Thursday, August 2, 2012

How to Slowly Kill Yourself and Others in America: A Remembrance

I've had guns pulled on me by four people under Central Mississippi skies — once by a white undercover cop, once by a young brother trying to rob me for the leftovers of a weak work-study check, once by my mother and twice by myself. Not sure how or if I've helped many folks say yes to life but I've definitely aided in few folks dying slowly in America, all without the aid of a gun.
***
I'm 17, five years younger than Rekia Boydwill be when she is shot in the head by an off duty police officer in Chicago. It's the summer after I graduated high school and my teammate, Troy, is back in Jackson, Mississippi. Troy, who plays college ball in Florida, asks me if I want to go to McDonald's on I-55.

As Troy, Cleta, Leighton and I walk out of McDonald's, that Filet-o-Fish grease straight cradling my lips, I hold the door for open for a tiny, scruffy-faced white man with a green John Deere hat on.

"Thanks, partner," he says.

A few minutes later, we're driving down I-55 when John Deere drives up and rolls his window down. I figure that he wants to say something funny since we'd had a cordial moment at McDonald's. As soon as I roll my window down, the man screams, "Nigger lovers!" and speeds off.

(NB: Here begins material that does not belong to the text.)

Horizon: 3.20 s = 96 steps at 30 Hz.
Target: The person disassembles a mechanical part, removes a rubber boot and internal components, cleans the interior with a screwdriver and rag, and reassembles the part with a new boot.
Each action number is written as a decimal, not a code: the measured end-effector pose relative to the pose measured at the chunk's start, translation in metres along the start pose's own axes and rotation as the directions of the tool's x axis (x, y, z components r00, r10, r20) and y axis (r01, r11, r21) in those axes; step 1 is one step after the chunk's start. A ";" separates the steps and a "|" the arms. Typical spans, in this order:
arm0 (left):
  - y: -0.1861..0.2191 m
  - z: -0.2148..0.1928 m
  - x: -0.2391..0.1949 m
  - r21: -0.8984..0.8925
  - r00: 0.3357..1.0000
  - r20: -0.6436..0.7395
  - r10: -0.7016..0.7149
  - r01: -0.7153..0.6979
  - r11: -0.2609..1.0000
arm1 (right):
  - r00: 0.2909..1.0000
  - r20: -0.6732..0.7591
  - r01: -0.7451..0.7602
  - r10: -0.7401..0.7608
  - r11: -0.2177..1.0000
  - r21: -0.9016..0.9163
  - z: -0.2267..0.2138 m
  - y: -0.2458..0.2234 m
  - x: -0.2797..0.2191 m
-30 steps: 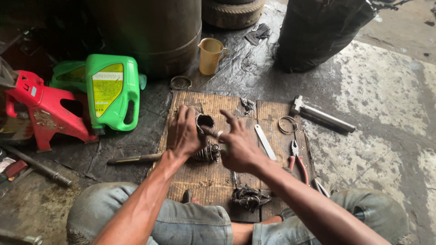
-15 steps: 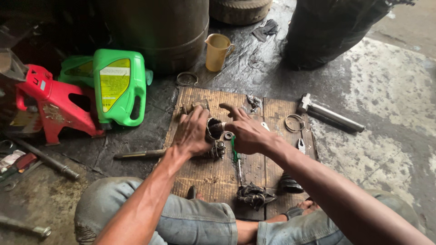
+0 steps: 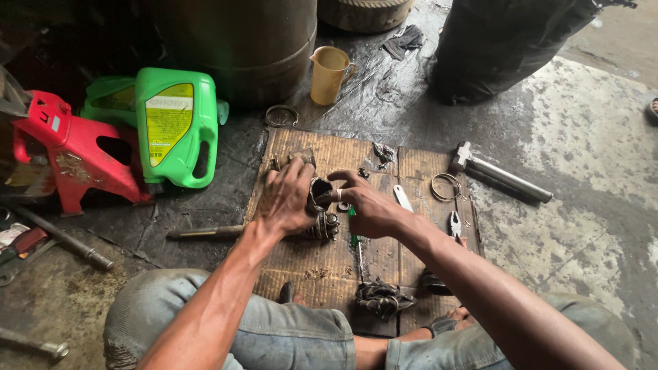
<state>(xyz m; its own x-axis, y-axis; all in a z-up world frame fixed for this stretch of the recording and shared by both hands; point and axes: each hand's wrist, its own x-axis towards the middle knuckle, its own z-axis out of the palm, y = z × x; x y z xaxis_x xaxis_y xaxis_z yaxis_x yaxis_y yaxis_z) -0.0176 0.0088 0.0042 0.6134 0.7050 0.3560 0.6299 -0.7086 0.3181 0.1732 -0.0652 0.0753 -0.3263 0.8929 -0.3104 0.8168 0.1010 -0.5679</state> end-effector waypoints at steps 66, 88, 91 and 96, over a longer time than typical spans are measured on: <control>-0.024 0.015 0.046 -0.067 0.906 0.139 -0.399 0.411 0.909 | 0.963 0.095 0.043 0.251 0.204 -0.978 -0.020 0.158 0.143; 0.044 -0.006 0.033 -0.501 0.925 0.076 -0.373 0.359 0.787 | 0.880 0.366 -0.226 0.304 0.944 -0.242 0.046 0.054 -0.084; 0.060 -0.007 0.034 -0.629 0.905 0.089 -0.415 0.374 0.681 | 0.931 0.303 -0.208 0.204 0.978 -0.021 0.038 0.087 -0.073; 0.087 0.007 0.062 -0.623 0.769 0.133 -0.625 0.555 0.551 | 0.963 0.020 -0.206 0.267 0.691 0.693 -0.016 0.144 -0.074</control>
<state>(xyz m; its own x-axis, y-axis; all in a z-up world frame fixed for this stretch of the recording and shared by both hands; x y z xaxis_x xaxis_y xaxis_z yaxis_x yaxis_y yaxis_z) 0.0787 -0.0090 0.0477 0.1419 0.9890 -0.0420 0.3913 -0.0171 0.9201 0.3225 -0.1097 0.0293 -0.1055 0.8786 -0.4657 0.3020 -0.4178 -0.8568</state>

On I-55, we pull up beside John Deere and I'm throwing finger-signs, calling John Deere all kinds of clever "motherfuckers." The dude slows down and gets behind us. I turn around, hoping he pulls over.

Nope.

John Deere pulls out a police siren and places it on top of his car. Troy is cussing my ass out and frantically trying to drive his Mama's Lincoln away from John Deere. My heart is pounding out of my chest, not out of fear, but because I want a chance to choke the shit out of John Deere. I can't think of any other way of making him feel what we felt.

Troy drives into his apartment complex and parks his Mama's long Lincoln under some kind of shed. Everyone in the car is slumped down at this point. Around 20 seconds after we park, here comes the red, white and blue of the siren.

We hear a car door slam, then a loud knock on the back window. John Deere has a gun in one hand and a badge in the other. He's telling me to get out of the car. My lips still smell like Filet-o-Fish.

"Only you," he says to me. "You going to jail tonight." He's got the gun to my chest.

"Fuck you," I tell him and suck my teeth. "I ain't going nowhere." I don't know what's wrong with me.

Cleta is up front trying to reason with the man through her window when all of a sudden, in a scene straight out of Boyz n the Hood, a black cop approaches the car and accuses us of doing something wrong. Minutes later, a white cop tells us that John Deere has been drinking too much and he lets us go.